Phase I Dose Escalation Trial Of Tremelimumab (Cp-675,206) Administered In Combination With Pf-3512676 In Patients With Melanoma Or Other Advanced Cancers

3046 Background: Tremelimumab, a fully human monoclonal antibody specific for cytotoxic T-lymphocyte antigen 4 (CTLA4), and PF-3512676, an oligodeoxynucleotide toll-like receptor 9 agonist, are both novel, targeted immune modulators that can elicit durable antitumor responses in patients with advanced cancer. The tolerability of the combination of these two agents was investigated.

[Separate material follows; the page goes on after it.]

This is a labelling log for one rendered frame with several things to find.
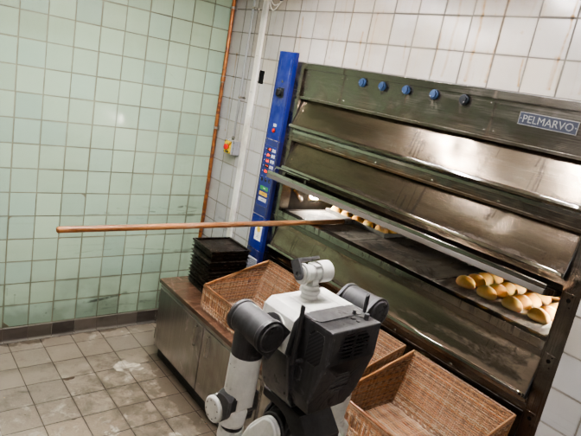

Methods: Eligibility criteria included advanced melanoma or other advanced cancer, ECOG performance status of 0 or 1, and no history of autoimmune disease. Patients received intravenous tremelimumab (6.0, 10.0, or 15.0 mg/kg) every 12 weeks plus 0.05 mg/kg subcutaneous PF-3512676 weekly. Further escalation of PF-3512676 (to 0.1 mg/kg and 0.2 mg/kg) was planned once the MTD of tremelimumab had been determined. Primary endpoint was safety of the treatment combination; secondary endpoints included clinical activity, pharmacokinetics (PK), and immunologic measurements. Results: To date, 15 patients (melanoma, n = 12; mesothelioma, n = 2; prostate, n = 1) have been treated in this study: 3 at dose level 1 (6 mg/kg tremelimumab + 0.05 mg/kg PF-3512676); 6 at dose level 2 (10 mg/kg tremelimumab + 0.05 mg/kg PF-351276); and 6 at dose level 3 (15 mg/kg tremelimumab + 0.05 mg/kg PF-3512676). There were two DLTs at dose level 3: G3 diarrhea (n=1) and G3 nausea and vomiting associated with biopsy-proven duodenitis (n=1). One DLT, G3 hypophysitis, occurred at dose level 2. Patients with DLTs responded to corticosteroid therapy. Common adverse events included mild to moderate PF-3512676 injection site reactions (n=14), mild to moderate flu-like symptoms (n=9), G1/2 diarrhea (n=9), and G1/2 nausea (n=8). Presently, there are 2 PRs (13%) and 5 SDs among the 15 patients. Updated safety, efficacy, and PK data will be reported. Conclusions: At dose levels tested to date, the combination of tremelimumab and PF-3512676 has been tolerable and showed evidence of antitumor activity in patients with advanced melanoma. The MTD for this combination has yet to be determined, and a fourth intermediate dose level (10 mg/kg tremelimumab + 0.1 mg/kg PF-3512676) is currently being explored. [Table: see text]